When feeling jealous of someone’s gifts or accolades, ask yourself if you would be willing to put in the necessary work, time, and emotional drama to achieve the same, as the answer might reveal it’s not worth it for you.
Before making significant changes (like leaving a job), perform a realistic assessment of what a new situation would entail, recognizing that the ‘grass isn’t always greener’ and fantasies can be misleading.
Acknowledge and accept that negative emotions, especially those stemming from legitimate grievances like structural inequities, are present and will impact your performance, allowing for self-compassion.
Maintain good sleep habits by keeping your room cold, avoiding blue light from devices in the hours before bed, getting direct sunlight early in the day, and exercising to tire yourself out.
Tune into the actual pain and negative consequences of not sleeping to motivate yourself to adhere to basic sleep hygiene practices.
Stake out a patch of land (e.g., 10 yards) and walk back and forth slowly, bringing full attention to the feeling of your body moving, using mental notes like ’lifting’ and ‘placing’ to stay focused.
When struggling to sleep, challenge catastrophizing thoughts by reminding yourself that you’ve survived sleeplessness before and will be fine, reducing anxiety about the consequences.
If you find yourself tossing and turning in bed, get up and do something else (a fun activity, reading, or light work) rather than staying in bed and associating it with struggle.
Paradoxically, give yourself permission not to sleep and release expectations, as this reduction in struggle and resistance can create the conditions for sleep to naturally occur.
As a manager, actively create an environment of psychological safety by warmly inviting junior team members to speak, rewarding those who offer difficult feedback, and publicly acknowledging and appreciating their bravery in doing so.

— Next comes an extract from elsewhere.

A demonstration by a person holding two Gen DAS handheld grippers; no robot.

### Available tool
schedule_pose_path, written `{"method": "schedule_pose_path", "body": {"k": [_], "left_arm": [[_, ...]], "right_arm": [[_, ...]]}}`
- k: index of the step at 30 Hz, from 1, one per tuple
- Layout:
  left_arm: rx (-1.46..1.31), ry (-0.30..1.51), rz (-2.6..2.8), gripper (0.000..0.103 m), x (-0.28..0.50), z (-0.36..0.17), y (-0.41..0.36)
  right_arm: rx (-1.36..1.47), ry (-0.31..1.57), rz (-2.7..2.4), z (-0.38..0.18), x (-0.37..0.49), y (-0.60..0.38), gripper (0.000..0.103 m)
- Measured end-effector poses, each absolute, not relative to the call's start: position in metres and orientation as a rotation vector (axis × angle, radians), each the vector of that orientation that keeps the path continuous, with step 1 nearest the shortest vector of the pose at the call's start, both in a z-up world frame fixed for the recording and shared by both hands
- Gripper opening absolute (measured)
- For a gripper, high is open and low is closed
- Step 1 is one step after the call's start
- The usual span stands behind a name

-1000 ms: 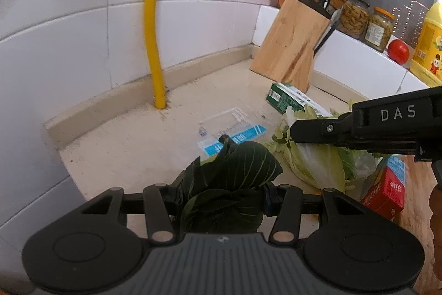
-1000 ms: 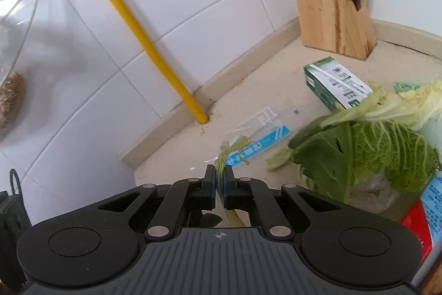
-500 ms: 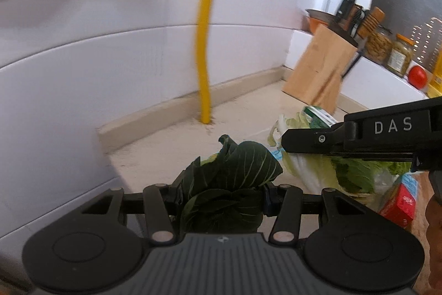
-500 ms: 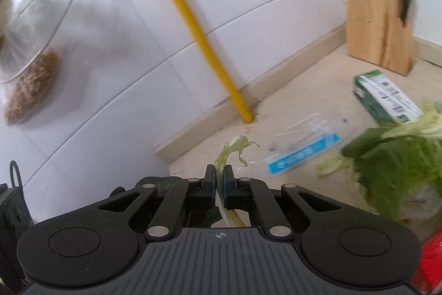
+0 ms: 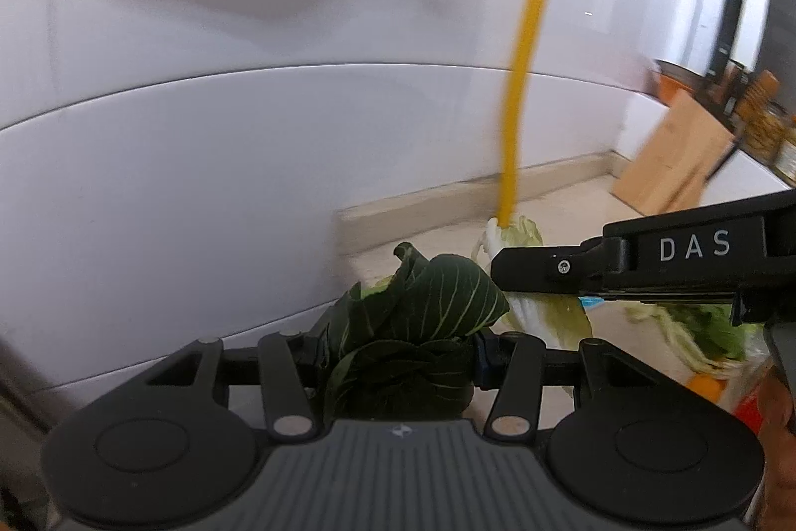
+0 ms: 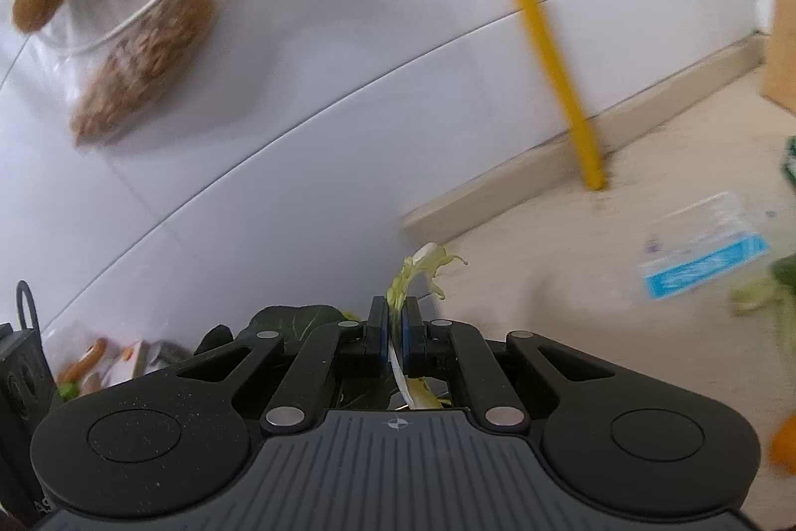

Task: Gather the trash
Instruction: 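Carry the bok choy and cabbage scrap with both tools down over the black bin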

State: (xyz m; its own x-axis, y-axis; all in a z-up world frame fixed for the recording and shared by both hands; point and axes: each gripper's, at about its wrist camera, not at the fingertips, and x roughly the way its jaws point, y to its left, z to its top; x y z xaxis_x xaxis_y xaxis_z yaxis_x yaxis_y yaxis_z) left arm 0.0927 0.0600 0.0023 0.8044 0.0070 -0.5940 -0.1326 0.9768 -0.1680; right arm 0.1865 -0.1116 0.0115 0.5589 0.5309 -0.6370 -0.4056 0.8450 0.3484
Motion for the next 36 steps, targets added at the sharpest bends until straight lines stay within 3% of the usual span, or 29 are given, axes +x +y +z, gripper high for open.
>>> {"method": "schedule_pose_path", "body": {"k": [16, 36], "left_arm": [[-0.276, 0.695, 0.252, 0.043, 0.066, -0.028, 0.112], [-0.335, 0.838, 0.319, 0.043, 0.076, -0.086, 0.129]], "right_arm": [[0.092, 0.946, 0.72, -0.028, 0.188, -0.028, 0.007], [0.037, 1.111, 0.697, -0.093, 0.201, -0.002, 0.007]]}}
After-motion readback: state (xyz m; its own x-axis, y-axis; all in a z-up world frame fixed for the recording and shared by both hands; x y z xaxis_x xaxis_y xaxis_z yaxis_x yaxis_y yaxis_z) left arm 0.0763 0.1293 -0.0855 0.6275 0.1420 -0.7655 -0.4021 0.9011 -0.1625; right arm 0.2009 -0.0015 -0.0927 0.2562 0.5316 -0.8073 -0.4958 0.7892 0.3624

When someone speaks, listen carefully without planning your response, then briefly repeat the core of their message in your own words to ensure they feel heard and to interrupt your own reactive responses.

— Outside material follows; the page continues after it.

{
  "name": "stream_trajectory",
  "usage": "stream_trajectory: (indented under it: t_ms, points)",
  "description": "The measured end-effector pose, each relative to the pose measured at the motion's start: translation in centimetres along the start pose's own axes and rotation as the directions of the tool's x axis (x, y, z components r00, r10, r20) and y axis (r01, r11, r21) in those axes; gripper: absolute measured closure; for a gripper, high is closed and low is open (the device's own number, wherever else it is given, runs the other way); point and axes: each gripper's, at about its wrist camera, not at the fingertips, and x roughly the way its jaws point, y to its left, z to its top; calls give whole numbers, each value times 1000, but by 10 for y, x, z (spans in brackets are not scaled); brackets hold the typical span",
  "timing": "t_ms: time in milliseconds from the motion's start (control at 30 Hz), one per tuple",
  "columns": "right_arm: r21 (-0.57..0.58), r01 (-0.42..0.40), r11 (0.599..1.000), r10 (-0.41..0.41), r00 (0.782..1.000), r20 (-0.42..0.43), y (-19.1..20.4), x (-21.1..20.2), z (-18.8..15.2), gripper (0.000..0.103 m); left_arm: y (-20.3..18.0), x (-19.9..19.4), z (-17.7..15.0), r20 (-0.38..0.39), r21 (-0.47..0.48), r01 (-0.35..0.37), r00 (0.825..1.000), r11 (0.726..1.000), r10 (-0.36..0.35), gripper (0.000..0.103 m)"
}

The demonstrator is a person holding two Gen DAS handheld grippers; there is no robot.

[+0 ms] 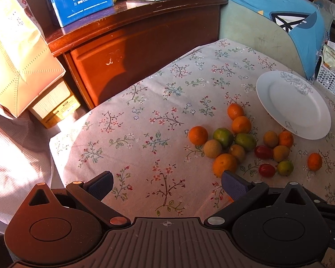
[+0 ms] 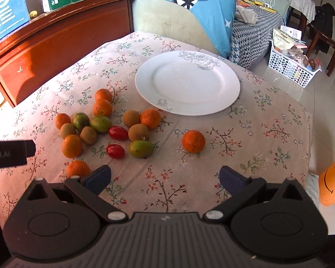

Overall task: Organize fruits
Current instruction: 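Move the right tool toward the lone orange while the left tool approaches a cluster orange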

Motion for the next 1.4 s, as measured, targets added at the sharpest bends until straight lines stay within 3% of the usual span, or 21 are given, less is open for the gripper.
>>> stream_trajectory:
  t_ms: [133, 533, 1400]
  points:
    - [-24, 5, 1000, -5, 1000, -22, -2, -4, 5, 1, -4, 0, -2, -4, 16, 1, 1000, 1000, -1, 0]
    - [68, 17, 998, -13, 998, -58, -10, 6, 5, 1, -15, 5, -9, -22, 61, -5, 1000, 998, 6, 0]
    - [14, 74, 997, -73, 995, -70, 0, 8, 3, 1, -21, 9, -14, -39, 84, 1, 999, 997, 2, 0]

After reflective listening, ask ‘Did I get that right or did I miss anything?’ to ensure true understanding and allow the speaker to clarify, especially with junior colleagues.
As a manager, adopt the reflex of taking full responsibility for problems on your team, understanding that issues often originate from leadership, as ’the fish is always going to rot from the head’.
Regularly ask yourself, ‘How am I complicit in the conditions I say I don’t want?’ to gain insight into your own influence and potential contributions to team problems, especially when in a position of power.
Managers should actively create unexpected opportunities for employees to connect on the job, fostering a sense of belonging and improving overall happiness and performance.
In virtual or in-person meetings, dedicate the first 10 minutes to informal social connection (e.g., ‘How was your weekend?’), mimicking natural office interactions to build rapport and belonging.
As a manager, openly express gratitude for specific actions, especially when employees do something great, vulnerable, or challenging, explaining why it was appreciated to reinforce that their contributions matter.
For managers, take time to acknowledge employee birthdays with a personalized email that includes a specific compliment about their work, making them feel seen and valued.
Managers should frame fostering social connection and making employees feel valued as essential, ‘has to get done’ work, rather than superfluous activities, recognizing its impact on well-being and performance.
Sing your thoughts to an annoying pop song that gets stuck in your head to create distance and see them as separate, similar to meditation.
Visualize your thoughts scrolling up like Star Wars text to gain distance and see them as transient, separating them from your identity.